Work task.
Begin with the line that holds "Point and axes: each" and retype through the last line of the listing below, exactly; pictures are not part of the copy.

++++ Source material ++++

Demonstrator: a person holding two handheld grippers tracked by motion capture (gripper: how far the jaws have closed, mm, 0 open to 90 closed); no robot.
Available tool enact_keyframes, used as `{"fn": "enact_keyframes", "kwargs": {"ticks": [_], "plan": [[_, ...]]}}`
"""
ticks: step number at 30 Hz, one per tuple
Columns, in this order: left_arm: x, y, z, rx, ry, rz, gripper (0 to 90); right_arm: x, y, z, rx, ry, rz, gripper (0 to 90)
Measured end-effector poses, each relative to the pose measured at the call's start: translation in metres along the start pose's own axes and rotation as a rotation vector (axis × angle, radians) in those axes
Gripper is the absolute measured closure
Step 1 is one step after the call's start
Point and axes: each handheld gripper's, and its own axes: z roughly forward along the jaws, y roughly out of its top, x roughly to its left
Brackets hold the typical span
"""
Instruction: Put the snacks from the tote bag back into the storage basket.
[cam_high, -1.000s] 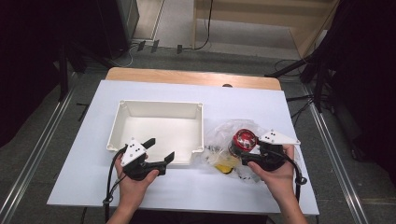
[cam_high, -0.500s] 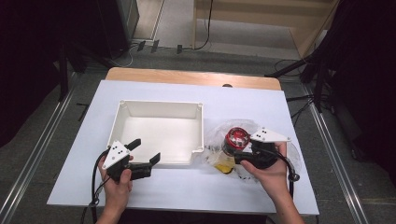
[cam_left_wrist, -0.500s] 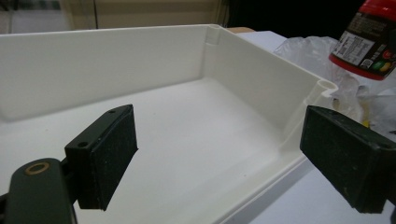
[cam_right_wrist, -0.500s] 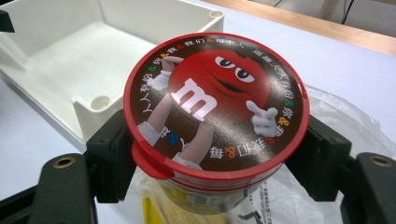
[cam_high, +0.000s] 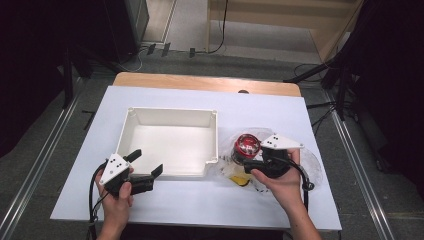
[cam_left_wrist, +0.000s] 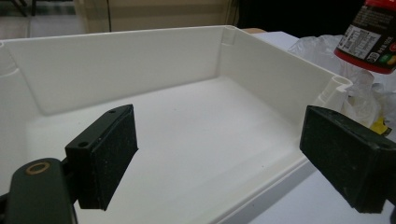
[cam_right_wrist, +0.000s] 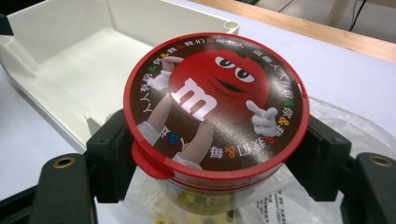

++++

Response below.
Point and axes: each handheld gripper's, and its own axes: z roughly forward along the jaws, y roughly out of its top, x roughly to its left
Brackets hold the typical span
"""
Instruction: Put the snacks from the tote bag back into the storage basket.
[cam_high, -1.000s] 
[cam_high, -0.500s] 
[cam_left_wrist, -0.500s] 
[cam_right_wrist, -0.500s] 
[cam_high, +0.000s] 
[cam_left_wrist, +0.000s] 
[cam_right_wrist, +0.000s] 

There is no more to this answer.